───── SUPPLIED INFORMATION
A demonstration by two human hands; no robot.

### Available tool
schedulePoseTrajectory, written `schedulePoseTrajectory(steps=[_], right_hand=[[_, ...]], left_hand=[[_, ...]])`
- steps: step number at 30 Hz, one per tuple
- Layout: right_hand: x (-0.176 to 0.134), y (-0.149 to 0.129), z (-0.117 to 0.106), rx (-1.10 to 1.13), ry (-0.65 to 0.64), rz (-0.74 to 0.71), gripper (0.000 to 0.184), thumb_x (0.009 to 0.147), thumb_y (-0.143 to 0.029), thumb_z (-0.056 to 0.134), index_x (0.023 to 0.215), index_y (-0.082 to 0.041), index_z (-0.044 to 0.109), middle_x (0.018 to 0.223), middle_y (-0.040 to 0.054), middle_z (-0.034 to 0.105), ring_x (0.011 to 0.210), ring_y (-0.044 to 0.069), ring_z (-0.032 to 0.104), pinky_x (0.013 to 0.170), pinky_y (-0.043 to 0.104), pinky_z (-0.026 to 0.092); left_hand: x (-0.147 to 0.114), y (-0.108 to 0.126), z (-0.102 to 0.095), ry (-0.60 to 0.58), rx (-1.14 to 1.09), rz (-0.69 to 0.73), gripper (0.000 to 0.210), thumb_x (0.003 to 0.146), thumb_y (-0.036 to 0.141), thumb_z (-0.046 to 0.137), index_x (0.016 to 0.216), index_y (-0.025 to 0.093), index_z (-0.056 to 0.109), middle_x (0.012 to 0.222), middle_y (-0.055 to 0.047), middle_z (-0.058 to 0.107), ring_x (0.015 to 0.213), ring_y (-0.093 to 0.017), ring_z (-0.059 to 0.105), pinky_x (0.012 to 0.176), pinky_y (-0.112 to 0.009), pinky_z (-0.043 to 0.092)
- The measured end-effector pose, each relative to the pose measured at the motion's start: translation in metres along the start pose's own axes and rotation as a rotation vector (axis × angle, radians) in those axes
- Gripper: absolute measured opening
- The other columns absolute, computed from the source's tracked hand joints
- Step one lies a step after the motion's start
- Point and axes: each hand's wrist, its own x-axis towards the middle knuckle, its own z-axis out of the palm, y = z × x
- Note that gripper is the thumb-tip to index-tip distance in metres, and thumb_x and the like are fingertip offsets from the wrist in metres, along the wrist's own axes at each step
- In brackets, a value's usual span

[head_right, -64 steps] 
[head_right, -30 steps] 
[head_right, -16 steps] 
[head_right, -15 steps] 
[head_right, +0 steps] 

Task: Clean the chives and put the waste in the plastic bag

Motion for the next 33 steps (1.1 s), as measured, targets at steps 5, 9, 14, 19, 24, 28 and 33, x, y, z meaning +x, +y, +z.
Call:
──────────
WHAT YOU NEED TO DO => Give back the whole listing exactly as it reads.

OUTPUT BELOW =>
A demonstration by two human hands; no robot.

### Available tool
schedulePoseTrajectory, written `schedulePoseTrajectory(steps=[_], right_hand=[[_, ...]], left_hand=[[_, ...]])`
- steps: step number at 30 Hz, one per tuple
- Layout: right_hand: x (-0.176 to 0.134), y (-0.149 to 0.129), z (-0.117 to 0.106), rx (-1.10 to 1.13), ry (-0.65 to 0.64), rz (-0.74 to 0.71), gripper (0.000 to 0.184), thumb_x (0.009 to 0.147), thumb_y (-0.143 to 0.029), thumb_z (-0.056 to 0.134), index_x (0.023 to 0.215), index_y (-0.082 to 0.041), index_z (-0.044 to 0.109), middle_x (0.018 to 0.223), middle_y (-0.040 to 0.054), middle_z (-0.034 to 0.105), ring_x (0.011 to 0.210), ring_y (-0.044 to 0.069), ring_z (-0.032 to 0.104), pinky_x (0.013 to 0.170), pinky_y (-0.043 to 0.104), pinky_z (-0.026 to 0.092); left_hand: x (-0.147 to 0.114), y (-0.108 to 0.126), z (-0.102 to 0.095), ry (-0.60 to 0.58), rx (-1.14 to 1.09), rz (-0.69 to 0.73), gripper (0.000 to 0.210), thumb_x (0.003 to 0.146), thumb_y (-0.036 to 0.141), thumb_z (-0.046 to 0.137), index_x (0.016 to 0.216), index_y (-0.025 to 0.093), index_z (-0.056 to 0.109), middle_x (0.012 to 0.222), middle_y (-0.055 to 0.047), middle_z (-0.058 to 0.107), ring_x (0.015 to 0.213), ring_y (-0.093 to 0.017), ring_z (-0.059 to 0.105), pinky_x (0.012 to 0.176), pinky_y (-0.112 to 0.009), pinky_z (-0.043 to 0.092)
- The measured end-effector pose, each relative to the pose measured at the motion's start: translation in metres along the start pose's own axes and rotation as a rotation vector (axis × angle, radians) in those axes
- Gripper: absolute measured opening
- The other columns absolute, computed from the source's tracked hand joints
- Step one lies a step after the motion's start
- Point and axes: each hand's wrist, its own x-axis towards the middle knuckle, its own z-axis out of the palm, y = z × x
- Note that gripper is the thumb-tip to index-tip distance in metres, and thumb_x and the like are fingertip offsets from the wrist in metres, along the wrist's own axes at each step
- In brackets, a value's usual span

[head_right, -64 steps] 
[head_right, -30 steps] 
[head_right, -16 steps] 
[head_right, -15 steps] 
[head_right, +0 steps] 

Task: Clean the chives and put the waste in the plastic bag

Motion for the next 33 steps (1.1 s), as measured, targets at steps 5, 9, 14, 19, 24, 28 and 33, x, y, z meaning +x, +y, +z.
Call:

No more work is left in this exercise.